A travers une série d’exercices étalés sur 5 jours, ces acteurs ont élaboré leur vision commune du territoire désiré à l’horizon 2050. Ce faisant, ils ont mis l’accent sur la gestion durable des écosystèmes forestiers et halieutiques, sur la relance de la production agricole et la sécurisation des ressources productives (terres, travail, etc.), sur la valorisation symbolique et économique du terroir au travers des produits et du tourisme, et enfin, sur la nécessité d’un nouveau contrat social en réponse à la crise des valeurs socio-culturelles que connait la région. Pour Tidiane Sané, professeur de géographie à l’Université Assane Seck de Ziguinchor (UASZ) et co-organisateur de l’atelier PRATAM, la démarche d’idéotypage a permis de « faire un diagnostic profond et se projeter dans l’avenir, pour voir quels sont les leviers à activer pour que la Casamance puisse accéder au développement tant souhaité par le citoyen sénégalais et se projeter dans le futur d’ici 2050 ».

Les participants dévoilent leurs idéotypes lors du dernier jour d’atelier. Raphael Belmin / CIRAD

Engagements des acteurs pour un « territoire agroécologique »

Les résultats de l’atelier PRATAM mettent ainsi l’accent sur le patrimoine agroécologique – matériel et immatériel – de la région Basse-Casamance, vu comme ressource pour construire une trajectoire viable de développement régional équilibré et durable.

Lors de la cérémonie de clôture de l’atelier, les acteurs en présence ont affirmé leur engagement à s’appuyer sur les résultats de l’idéotypage pour renforcer la gouvernance territoriale. Clément Sambou, représentant de la Dynamique pour un Transition Agroécologique Locale (DyTAEL) de Bignona, a salué « les liens consolidés entre les participants, ainsi que la richesse des échanges autour des activités agro-sylvo-pastorales et halieutiques ». Il a également appelé à « un engagement concret pour la création d’une nouvelle DyTAEL à Oussouye ».

Léonard Djibalène, représentant du Royaume de Kalobone, a appelé à « séquencer les actions selon différents horizons temporels (court, moyen, long terme) car le temps nous est compté, face aux urgences sociales et environnementales ». Maurice Diedhiou, président du Conseil Départemental d’Oussouye, a mis en perspective les résultats de l’atelier avec l’agenda Sénégal 2050 : « Pour arriver à un pays souverain et prospère les territoires doivent être consolidés dans ce qui les particularise ».

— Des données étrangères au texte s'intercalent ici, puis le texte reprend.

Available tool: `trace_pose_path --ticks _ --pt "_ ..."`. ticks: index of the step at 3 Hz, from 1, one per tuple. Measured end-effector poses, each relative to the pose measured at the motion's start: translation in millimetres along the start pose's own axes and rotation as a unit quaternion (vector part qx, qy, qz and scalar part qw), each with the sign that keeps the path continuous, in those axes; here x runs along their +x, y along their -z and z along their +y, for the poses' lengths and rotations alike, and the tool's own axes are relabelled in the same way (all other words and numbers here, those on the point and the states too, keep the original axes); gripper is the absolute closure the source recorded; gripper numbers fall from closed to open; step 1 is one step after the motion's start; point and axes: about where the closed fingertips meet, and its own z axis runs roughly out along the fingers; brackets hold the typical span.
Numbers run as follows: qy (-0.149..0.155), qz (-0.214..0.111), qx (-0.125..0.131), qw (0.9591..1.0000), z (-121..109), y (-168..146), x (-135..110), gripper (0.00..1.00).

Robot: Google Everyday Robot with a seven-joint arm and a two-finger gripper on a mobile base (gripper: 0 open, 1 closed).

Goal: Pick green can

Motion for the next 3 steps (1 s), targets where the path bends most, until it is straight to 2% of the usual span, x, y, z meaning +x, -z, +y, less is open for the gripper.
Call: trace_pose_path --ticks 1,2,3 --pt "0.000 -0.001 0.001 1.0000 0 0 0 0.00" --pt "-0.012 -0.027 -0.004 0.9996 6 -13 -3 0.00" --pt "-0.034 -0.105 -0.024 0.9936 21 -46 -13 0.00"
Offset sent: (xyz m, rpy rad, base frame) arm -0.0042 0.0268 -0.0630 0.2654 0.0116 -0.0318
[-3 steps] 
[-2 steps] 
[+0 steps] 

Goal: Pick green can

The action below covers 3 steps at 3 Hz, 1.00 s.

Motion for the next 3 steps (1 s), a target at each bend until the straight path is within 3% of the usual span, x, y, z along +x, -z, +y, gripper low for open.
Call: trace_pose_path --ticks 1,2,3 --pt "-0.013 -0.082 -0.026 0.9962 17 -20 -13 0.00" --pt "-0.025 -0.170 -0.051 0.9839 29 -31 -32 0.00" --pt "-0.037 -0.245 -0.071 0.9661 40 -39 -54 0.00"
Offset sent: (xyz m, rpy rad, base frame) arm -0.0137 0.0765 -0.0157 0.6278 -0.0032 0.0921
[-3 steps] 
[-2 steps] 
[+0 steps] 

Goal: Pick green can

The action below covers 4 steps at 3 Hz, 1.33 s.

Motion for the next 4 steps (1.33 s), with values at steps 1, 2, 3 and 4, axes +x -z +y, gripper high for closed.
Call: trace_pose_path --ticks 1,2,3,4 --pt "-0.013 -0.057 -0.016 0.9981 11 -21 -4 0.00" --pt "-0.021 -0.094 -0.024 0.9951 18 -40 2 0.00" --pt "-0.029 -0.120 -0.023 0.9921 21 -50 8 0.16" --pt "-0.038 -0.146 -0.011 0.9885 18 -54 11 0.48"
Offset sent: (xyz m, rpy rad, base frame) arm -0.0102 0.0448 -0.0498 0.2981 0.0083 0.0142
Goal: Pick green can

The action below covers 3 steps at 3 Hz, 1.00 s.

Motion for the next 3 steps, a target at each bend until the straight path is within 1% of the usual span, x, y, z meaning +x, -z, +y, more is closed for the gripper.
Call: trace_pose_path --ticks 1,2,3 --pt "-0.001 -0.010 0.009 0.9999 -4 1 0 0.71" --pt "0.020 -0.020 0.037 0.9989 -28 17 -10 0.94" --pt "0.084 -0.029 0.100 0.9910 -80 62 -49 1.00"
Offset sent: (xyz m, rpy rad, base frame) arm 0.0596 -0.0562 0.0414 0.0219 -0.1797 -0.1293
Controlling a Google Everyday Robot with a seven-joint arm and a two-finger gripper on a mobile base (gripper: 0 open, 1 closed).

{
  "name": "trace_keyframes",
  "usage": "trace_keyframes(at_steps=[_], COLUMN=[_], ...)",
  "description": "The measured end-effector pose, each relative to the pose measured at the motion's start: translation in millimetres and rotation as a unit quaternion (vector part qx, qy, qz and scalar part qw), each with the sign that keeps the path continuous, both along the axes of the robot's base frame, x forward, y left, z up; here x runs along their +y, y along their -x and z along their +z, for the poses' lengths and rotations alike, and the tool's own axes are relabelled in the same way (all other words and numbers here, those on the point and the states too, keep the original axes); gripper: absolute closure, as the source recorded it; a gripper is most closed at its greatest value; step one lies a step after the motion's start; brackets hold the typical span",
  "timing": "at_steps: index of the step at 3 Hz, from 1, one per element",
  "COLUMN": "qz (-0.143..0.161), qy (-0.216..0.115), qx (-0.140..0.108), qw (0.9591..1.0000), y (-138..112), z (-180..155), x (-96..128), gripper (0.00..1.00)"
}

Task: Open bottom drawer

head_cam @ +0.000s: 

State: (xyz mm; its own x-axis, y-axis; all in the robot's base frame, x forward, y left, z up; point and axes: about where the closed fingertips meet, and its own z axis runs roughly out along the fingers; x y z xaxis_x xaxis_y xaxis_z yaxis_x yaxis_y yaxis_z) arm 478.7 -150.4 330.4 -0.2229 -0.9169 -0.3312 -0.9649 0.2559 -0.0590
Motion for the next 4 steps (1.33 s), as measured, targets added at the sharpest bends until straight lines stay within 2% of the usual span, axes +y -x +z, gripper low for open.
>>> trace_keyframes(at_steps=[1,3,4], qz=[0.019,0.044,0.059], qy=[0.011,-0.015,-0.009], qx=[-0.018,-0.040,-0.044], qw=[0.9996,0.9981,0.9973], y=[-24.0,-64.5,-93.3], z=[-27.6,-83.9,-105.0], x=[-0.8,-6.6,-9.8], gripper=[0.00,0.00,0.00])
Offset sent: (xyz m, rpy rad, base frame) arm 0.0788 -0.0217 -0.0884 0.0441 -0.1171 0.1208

Photo : Cérémonie de lancement de l’atelier officialisée par Maurice Diedhiou, président du Conseil Départemental d’Oussouye. Raphael Belmin / CIRAD

Contact : Raphael Belmin (CIRAD-ISRA BAME) / raphael.belmin@cirad.fr

*La dynamique de recherche-action PRATAM rassemble depuis 2024 des partenaires de recherche, avec le Centre de coopération Internationale en Recherche Agronomique pour le Développement (CIRAD), l’Université Assane Seck de Ziguinchor (UASZ), l’Institut National de Recherches pour l’Agriculture, l’alimentation et l’Environnement (INRAE), le Bureau d’Analyses MacroEconomiques (BAME) de l’Institut Sénégalais de Recherche Agricole (ISRA), l’Université de Berne et le Centre CREATES. Ces partenaires sont soutenus par plusieurs projets : Safoods, PRATA, ARTS, ACROPICS, ASA FSRP et Liechtenstein Development Service. En 2025, à l’occasion de l’atelier d’idéotypage, la dynamique PRATAM a été enrichie par l’intégration d’acteurs de développement et de la société civile locale à l’instar de l’ONG ETDS, de l’ASAPID, du CEDAF Oussouye, du Royaume d’Oussouye et de la DyTAEL de Bignona. A l’issue de l’atelier d’idéotypage, la dynamique tend à s’élargir à nouveau avec l’intégration de nouveaux acteurs, à l’instar des services étatiques et des collectivités territoriales.